ASSIGNMENT: A faithful copy of the whole listing is the goal. Match it exactly.

EXERCISE DATA:
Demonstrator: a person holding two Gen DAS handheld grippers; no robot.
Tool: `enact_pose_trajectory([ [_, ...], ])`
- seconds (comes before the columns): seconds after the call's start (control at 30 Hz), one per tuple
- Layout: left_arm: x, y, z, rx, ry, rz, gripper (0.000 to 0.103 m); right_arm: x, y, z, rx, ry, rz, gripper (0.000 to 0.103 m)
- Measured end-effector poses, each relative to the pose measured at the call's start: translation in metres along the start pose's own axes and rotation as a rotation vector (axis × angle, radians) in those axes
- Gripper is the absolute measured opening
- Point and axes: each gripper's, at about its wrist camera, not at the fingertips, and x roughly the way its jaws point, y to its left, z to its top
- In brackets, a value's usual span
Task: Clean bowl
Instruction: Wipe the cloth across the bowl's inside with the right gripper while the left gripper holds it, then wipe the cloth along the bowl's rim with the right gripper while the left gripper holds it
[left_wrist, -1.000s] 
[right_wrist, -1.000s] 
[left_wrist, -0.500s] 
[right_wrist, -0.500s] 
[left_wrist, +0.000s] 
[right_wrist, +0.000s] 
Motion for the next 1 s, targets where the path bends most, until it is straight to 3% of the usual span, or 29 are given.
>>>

SOLUTION TO THIS PROBLEM:
Demonstrator: a person holding two Gen DAS handheld grippers; no robot.
Tool: `enact_pose_trajectory([ [_, ...], ])`
- seconds (comes before the columns): seconds after the call's start (control at 30 Hz), one per tuple
- Layout: left_arm: x, y, z, rx, ry, rz, gripper (0.000 to 0.103 m); right_arm: x, y, z, rx, ry, rz, gripper (0.000 to 0.103 m)
- Measured end-effector poses, each relative to the pose measured at the call's start: translation in metres along the start pose's own axes and rotation as a rotation vector (axis × angle, radians) in those axes
- Gripper is the absolute measured opening
- Point and axes: each gripper's, at about its wrist camera, not at the fingertips, and x roughly the way its jaws point, y to its left, z to its top
- In brackets, a value's usual span
Task: Clean bowl
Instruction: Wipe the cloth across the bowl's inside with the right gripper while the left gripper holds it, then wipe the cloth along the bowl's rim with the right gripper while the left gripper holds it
[left_wrist, -1.000s] 
[right_wrist, -1.000s] 
[left_wrist, -0.500s] 
[right_wrist, -0.500s] 
[left_wrist, +0.000s] 
[right_wrist, +0.000s] 
Motion for the next 1 s, targets where the path bends most, until it is straight to 3% of the usual span, or 29 are given.
>>>

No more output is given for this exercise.